春畑 ちょうどいろんなアコギを手に入れて、家でも弾くことが多かったときにHighwayシリーズの存在を知ったんです。それでフェンダーのショールームで弾かせてもらったら、すごく体に馴染んで弾きやすい。そしてアンプに通すと、「こんなに自然なアコギのサウンドがアンプから出るんだ!」って本当にびっくりしました。アコギに関しては、自分に聴こえる音をそのままお客さんに届けたいと思っていつも試行錯誤しているので、すぐに「コレだ!」となったんです。
弾きやすさのポイントは、やはりボディの薄さと軽さでしょうか。
春畑 そうですね。座って弾いても立って弾いてもしっくりきます。ライブではリード・プレイがメインなので、ネックのジョイント角を調整して弦高も下げ、ゲージも細くしています。こうすると手の小さい人でもさらに弾きやすくなるし、初めてギターを手にする初心者にもすごく良いと思います。エレキの感覚で弾けるアコギですね。僕が持っているのはドレッドノート・タイプですが、邪魔にならないサイズなので、家にいるときはベッドの横に置いていて、寝っ転がって弾くこともあります(笑)。生音の大きさも、家で弾くのにちょうどいいんですよ。

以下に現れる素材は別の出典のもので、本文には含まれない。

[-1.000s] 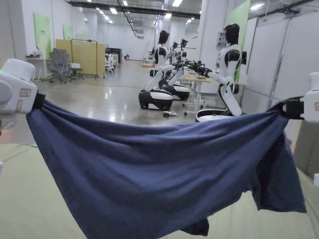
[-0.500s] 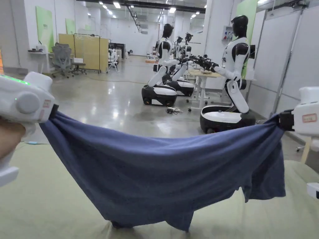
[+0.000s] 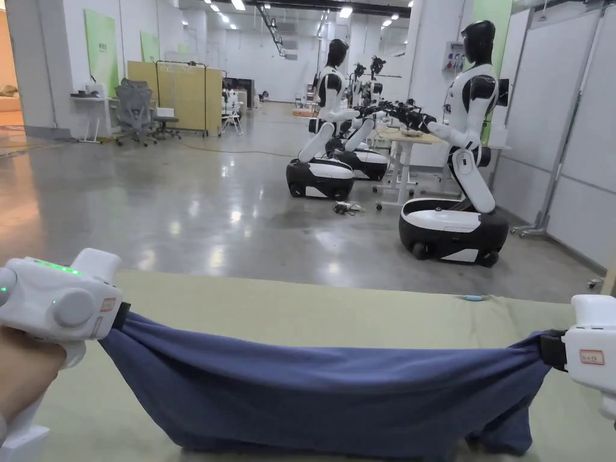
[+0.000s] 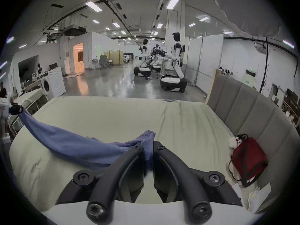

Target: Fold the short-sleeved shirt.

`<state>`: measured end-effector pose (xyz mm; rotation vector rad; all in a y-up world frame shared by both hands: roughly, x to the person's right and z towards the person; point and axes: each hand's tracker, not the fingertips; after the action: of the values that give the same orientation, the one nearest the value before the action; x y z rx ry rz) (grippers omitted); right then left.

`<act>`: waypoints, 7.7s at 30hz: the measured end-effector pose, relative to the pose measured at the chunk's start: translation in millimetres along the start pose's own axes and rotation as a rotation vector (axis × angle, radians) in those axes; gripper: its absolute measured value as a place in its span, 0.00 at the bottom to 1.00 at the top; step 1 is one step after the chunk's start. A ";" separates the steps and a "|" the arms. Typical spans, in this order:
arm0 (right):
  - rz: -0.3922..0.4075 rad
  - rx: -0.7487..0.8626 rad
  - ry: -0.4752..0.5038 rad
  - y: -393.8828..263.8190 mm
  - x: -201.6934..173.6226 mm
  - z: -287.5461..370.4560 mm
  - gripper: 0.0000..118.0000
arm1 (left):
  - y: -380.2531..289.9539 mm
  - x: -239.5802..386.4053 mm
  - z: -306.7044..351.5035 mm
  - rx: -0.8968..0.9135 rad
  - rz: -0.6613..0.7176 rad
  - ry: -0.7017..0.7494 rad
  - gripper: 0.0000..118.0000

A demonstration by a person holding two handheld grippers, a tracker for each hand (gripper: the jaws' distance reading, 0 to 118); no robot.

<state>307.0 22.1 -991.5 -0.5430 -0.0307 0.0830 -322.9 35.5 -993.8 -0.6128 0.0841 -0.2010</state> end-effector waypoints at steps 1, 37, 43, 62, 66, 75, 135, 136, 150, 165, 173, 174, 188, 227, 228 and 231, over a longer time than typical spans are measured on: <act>0.007 -0.007 0.003 -6.4 1.1 12.6 0.12 | -9.1 -0.7 12.8 -0.006 0.004 -0.007 0.03; 0.043 0.342 0.185 -202.3 -175.4 257.3 0.03 | -228.9 128.5 257.9 0.342 -0.126 -0.062 0.21; 0.069 0.313 0.221 -198.0 -177.7 248.8 0.03 | -231.7 86.4 238.5 0.193 0.007 -0.146 0.01; 0.133 0.126 0.288 -210.1 -204.0 173.8 0.03 | -332.5 -29.2 79.7 -0.305 0.182 -0.091 0.91; 0.140 0.097 0.263 -208.8 -198.0 157.7 0.03 | -343.8 -24.3 68.2 -0.352 0.224 -0.140 0.41; 0.174 0.024 0.183 -167.5 -171.0 105.7 0.03 | -317.2 -19.3 128.3 -0.193 0.186 -0.162 0.00; -0.012 0.489 0.017 281.2 -26.3 210.8 0.05 | 206.0 -67.0 164.1 0.424 0.218 -0.094 0.00; -0.024 0.489 0.024 281.2 -26.0 206.8 0.05 | 204.3 -65.6 164.9 0.433 0.222 -0.093 0.00; -0.052 0.354 0.027 160.2 -61.0 102.5 0.05 | 76.7 -29.5 47.1 0.326 0.187 -0.022 0.00; -0.052 0.201 0.171 -70.8 -27.2 238.1 0.05 | -161.3 -3.0 198.1 0.199 0.237 -0.206 0.00; -0.017 -0.162 0.132 -282.9 -51.1 221.8 0.05 | -333.6 28.1 202.2 -0.090 0.228 -0.161 0.00; -0.021 -0.204 0.125 -303.9 -54.0 215.7 0.05 | -347.6 31.0 198.7 -0.128 0.219 -0.153 0.00; -0.052 0.306 0.135 -281.0 -132.0 323.7 0.76 | -311.5 114.5 311.6 0.378 0.088 -0.061 1.00; -0.032 -0.006 -0.105 -318.6 -88.2 251.5 0.05 | -366.2 51.1 163.3 -0.173 0.009 -0.140 0.09; -0.045 -0.029 -0.094 -321.1 -82.6 250.1 0.06 | -361.3 55.3 172.6 -0.164 -0.002 -0.131 0.09; -0.076 -0.099 -0.018 -324.7 -74.4 246.6 0.51 | -352.6 57.9 188.8 -0.138 0.015 -0.136 0.09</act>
<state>243.2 -134.4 -613.0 -0.6396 -0.0735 0.0124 -297.5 -152.5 -636.9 -0.7619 -0.0290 -0.1387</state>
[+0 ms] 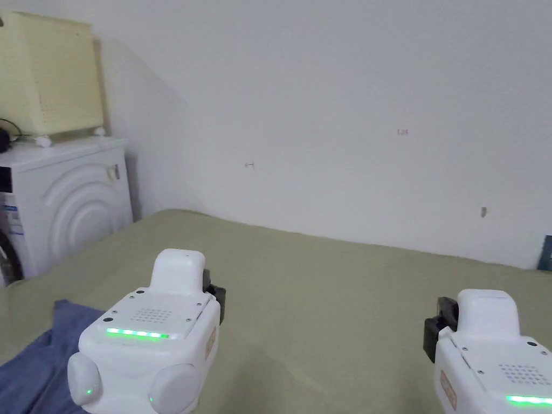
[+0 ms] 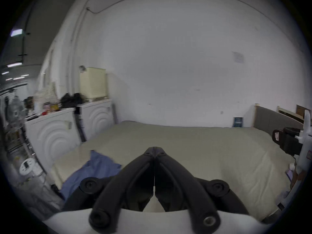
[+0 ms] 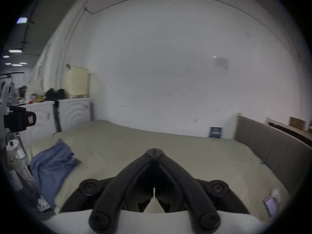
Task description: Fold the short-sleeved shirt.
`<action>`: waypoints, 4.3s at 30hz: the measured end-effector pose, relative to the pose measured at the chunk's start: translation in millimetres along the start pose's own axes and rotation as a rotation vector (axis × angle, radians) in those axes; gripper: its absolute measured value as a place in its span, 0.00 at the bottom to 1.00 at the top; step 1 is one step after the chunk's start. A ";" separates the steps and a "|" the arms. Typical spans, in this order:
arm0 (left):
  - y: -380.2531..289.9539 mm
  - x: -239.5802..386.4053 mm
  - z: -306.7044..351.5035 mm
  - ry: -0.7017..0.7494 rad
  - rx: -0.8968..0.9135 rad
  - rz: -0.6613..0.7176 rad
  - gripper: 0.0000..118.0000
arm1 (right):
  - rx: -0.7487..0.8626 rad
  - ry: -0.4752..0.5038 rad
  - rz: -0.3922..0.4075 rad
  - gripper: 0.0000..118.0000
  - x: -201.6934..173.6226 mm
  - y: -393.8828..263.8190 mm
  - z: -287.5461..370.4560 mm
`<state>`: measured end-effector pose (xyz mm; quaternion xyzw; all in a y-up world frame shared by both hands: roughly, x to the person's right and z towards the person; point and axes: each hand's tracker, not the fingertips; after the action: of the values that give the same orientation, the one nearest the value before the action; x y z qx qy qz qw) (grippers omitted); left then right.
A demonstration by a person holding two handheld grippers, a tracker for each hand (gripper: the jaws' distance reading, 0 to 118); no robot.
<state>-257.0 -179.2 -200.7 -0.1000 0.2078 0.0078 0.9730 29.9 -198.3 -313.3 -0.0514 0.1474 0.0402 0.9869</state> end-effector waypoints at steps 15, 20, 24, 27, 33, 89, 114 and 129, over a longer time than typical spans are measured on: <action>-20.2 -149.1 63.3 0.392 -0.021 0.041 0.00 | 0.005 0.375 -0.007 0.01 -156.2 -2.9 -20.4; -23.7 -161.3 53.9 0.385 -0.034 0.096 0.00 | -0.012 0.387 -0.009 0.01 -160.4 -7.1 -24.0; -34.6 -171.5 21.0 0.361 -0.096 0.081 0.00 | -0.030 0.395 0.018 0.01 -168.7 -16.3 -31.5; -51.1 -184.0 -23.8 0.328 -0.179 0.095 0.00 | -0.061 0.408 0.027 0.01 -175.7 -29.7 -42.2; -100.9 -214.9 -146.4 0.200 -0.411 0.159 0.00 | -0.138 0.428 0.046 0.01 -186.3 -63.1 -63.0; -55.2 362.2 -166.7 -0.830 -0.577 -0.232 0.03 | -0.334 -0.291 -0.086 0.01 155.8 -117.0 96.6; -50.5 149.2 -2.4 -0.364 -0.089 -0.006 0.00 | -0.242 -0.237 -0.114 0.01 141.2 -98.2 82.1; -49.8 54.0 19.5 -0.204 -0.104 -0.016 0.00 | -0.191 -0.151 -0.070 0.01 96.1 -78.1 81.5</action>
<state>-196.9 -225.6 -195.7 -0.1508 0.1063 0.0211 0.9826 152.3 -260.3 -257.2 -0.1470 0.0661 0.0235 0.9866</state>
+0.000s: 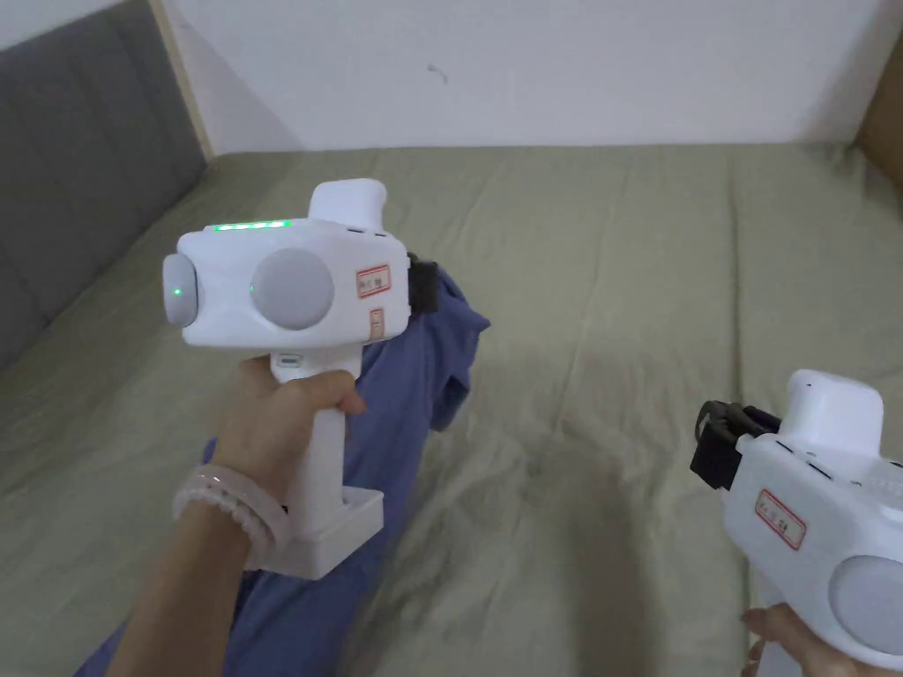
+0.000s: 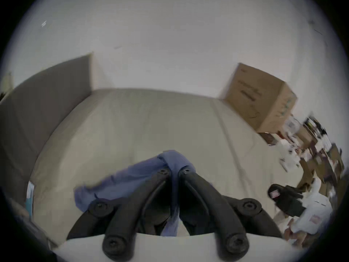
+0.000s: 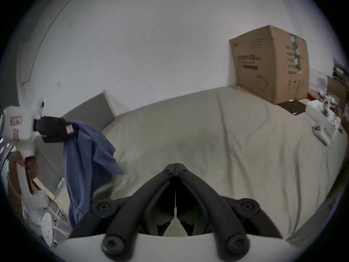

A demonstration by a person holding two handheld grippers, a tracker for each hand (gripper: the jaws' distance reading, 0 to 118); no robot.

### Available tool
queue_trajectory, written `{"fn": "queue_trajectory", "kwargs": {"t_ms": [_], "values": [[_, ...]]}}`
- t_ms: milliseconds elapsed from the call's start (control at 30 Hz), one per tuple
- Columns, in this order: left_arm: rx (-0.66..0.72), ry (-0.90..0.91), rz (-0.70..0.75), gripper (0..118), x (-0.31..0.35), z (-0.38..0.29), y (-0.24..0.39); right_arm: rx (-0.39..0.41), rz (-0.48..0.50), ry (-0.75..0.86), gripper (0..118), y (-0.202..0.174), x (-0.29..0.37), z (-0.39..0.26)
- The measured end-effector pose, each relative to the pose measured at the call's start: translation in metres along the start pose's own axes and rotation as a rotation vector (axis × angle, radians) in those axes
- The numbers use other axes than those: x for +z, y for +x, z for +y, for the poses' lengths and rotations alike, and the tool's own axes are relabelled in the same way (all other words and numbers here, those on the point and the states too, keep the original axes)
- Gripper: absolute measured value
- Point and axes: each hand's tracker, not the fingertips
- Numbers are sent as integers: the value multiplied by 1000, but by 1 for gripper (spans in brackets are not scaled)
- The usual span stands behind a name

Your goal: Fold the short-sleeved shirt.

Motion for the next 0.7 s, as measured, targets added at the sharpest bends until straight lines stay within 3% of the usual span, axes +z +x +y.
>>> {"fn": "queue_trajectory", "kwargs": {"t_ms": [200, 333, 600, 700], "values": [[-152, 46, -319, 5, -1, 13, 123, -86, -142, 106, 0, 63, 44, 18], [-204, -44, -346, 5, -35, -29, 165, -93, -245, 130, 0, 99, 64, 17], [-154, -502, -273, 5, -123, -196, 176, -131, -344, 68, 0, 143, 75, -7], [-101, -488, -244, 7, -123, -214, 169, -116, -361, 37, 0, 145, 69, -13]]}}
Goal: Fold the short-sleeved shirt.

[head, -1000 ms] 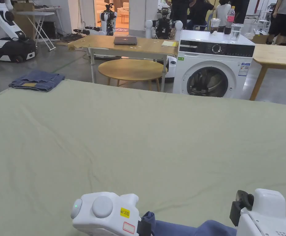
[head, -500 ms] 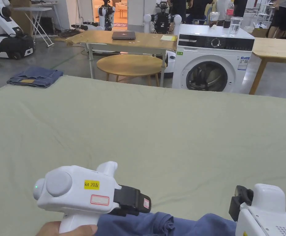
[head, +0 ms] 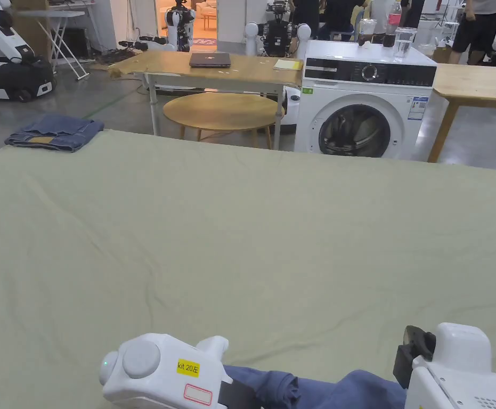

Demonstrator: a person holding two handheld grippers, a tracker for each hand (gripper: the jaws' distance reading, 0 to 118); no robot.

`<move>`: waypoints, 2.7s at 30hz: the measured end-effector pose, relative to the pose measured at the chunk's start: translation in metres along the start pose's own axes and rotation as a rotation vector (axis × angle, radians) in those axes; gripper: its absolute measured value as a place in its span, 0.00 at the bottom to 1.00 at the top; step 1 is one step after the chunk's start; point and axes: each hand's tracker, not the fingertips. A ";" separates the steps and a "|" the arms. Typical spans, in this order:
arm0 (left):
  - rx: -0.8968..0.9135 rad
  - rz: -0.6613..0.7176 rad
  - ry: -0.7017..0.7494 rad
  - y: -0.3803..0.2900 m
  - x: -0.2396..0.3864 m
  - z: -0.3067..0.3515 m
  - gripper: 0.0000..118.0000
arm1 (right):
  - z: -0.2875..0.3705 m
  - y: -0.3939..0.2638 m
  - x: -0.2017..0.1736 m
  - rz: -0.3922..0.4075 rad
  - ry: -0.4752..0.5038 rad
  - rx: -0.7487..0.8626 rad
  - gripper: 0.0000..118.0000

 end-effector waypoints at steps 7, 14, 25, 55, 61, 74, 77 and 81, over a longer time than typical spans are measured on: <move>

ボディのトップ材が異なるNatural(シトカ・スプルース)とAll-Mahogany(マホガニー)の2種類がラインナップされています。
春畑 両方持っています。マホガニーの方が少し温かい音で、ふくよかで豊かな感じ。スプルースは明るくて抜ける音というイメージですね。今回のツアーではスプルースを使いました。
遠山哲朗(g/今回のツアーにサポート・ギタリストとして参加) 僕と春さん(春畑)とふたりでHighwayシリーズを弾く曲があって、主にバッキングを弾く僕はマホガニーを使いました。春さんはギター・アンプを鳴らして、僕はラインでメロディの帯域に被らないようなキャラクター付けをしましたね。
春畑 PAエンジニアさんにも好評でした。同じシリーズのギターなのに、全然音が被ってなくて、ちゃんとバランスが取れているって。
遠山 スプルースのシャキッとした音は、ギター・アンプで鳴らすのにも合っているなと感じました。
フィッシュマンのFluence Acousticピックアップ・システムの貢献度も高そうです。
春畑 素晴らしいですね。最初にショールームで弾いたとき、そこにあったアンプに挿して弾いただけで、もう何も触らなくていいと思ったんです。これなら調整に苦労することはないだろうなと。ダイナミクスも手元でしっかり表現できます。
先ほども、普段はアコギの音作りに試行錯誤しているという話がありましたね。
春畑 まだアコギ初心者なので(笑)。以前はとりあえずピエゾを付けてジャックを挿せばOK、みたいな感じだったんですけど、新たにプリアンプを導入したり、ピエゾとマイクの両方をバランス取って出力したりと、色々やっています。スタッフと哲朗にも手伝ってもらいながら、この帯域は無い方がスッキリするとか、それでもふくよかさは欲しいとか……ハウリングとのせめぎ合いもありますし。Highwayシリーズはほとんどハウらないので、そういう点でもすごく楽ですね。
コントロール部の効き具合いはどうですか?
春畑 いわゆるトーン・コントロールとは異なるコンター・ノブが付いているのですが、フルに近付けるとリードやメロディ向きの音になって、逆にキラキラさせたいときは絞る。このバランス感も絶妙です。
レコーディングでも使用していますか?
春畑 「Remember Me -TUBE×GACKT-」(2024年2月にリリースされたGACKTとのコラボ・シングル「サヨナラのかわりに」のカップリング曲)のサビに出てくるハーモニクスは、Highwayシリーズで弾いたものです。あの曲では、裏メロはこれ、アルペジオはこれという感じで色々なギターを試しました。
今後、Highwayシリーズをどんなふうに使っていきたいですか?
春畑 このギターでできるネタを増やして、またライブをやってみたいですね。今回のツアーでやったギター・デュオを発展させるのも面白そうだし、もちろんTUBEでも使いやすいと思います。こういうタイプのギターって、音が薄かったりチャラチャラしていて物足りなさを感じることも多いんですけど、Highwayシリーズはそこを最初からクリアしている。最初に話したとおり、本当にアコギらしい音がするので、それを活かした使い方をしていきたいですね。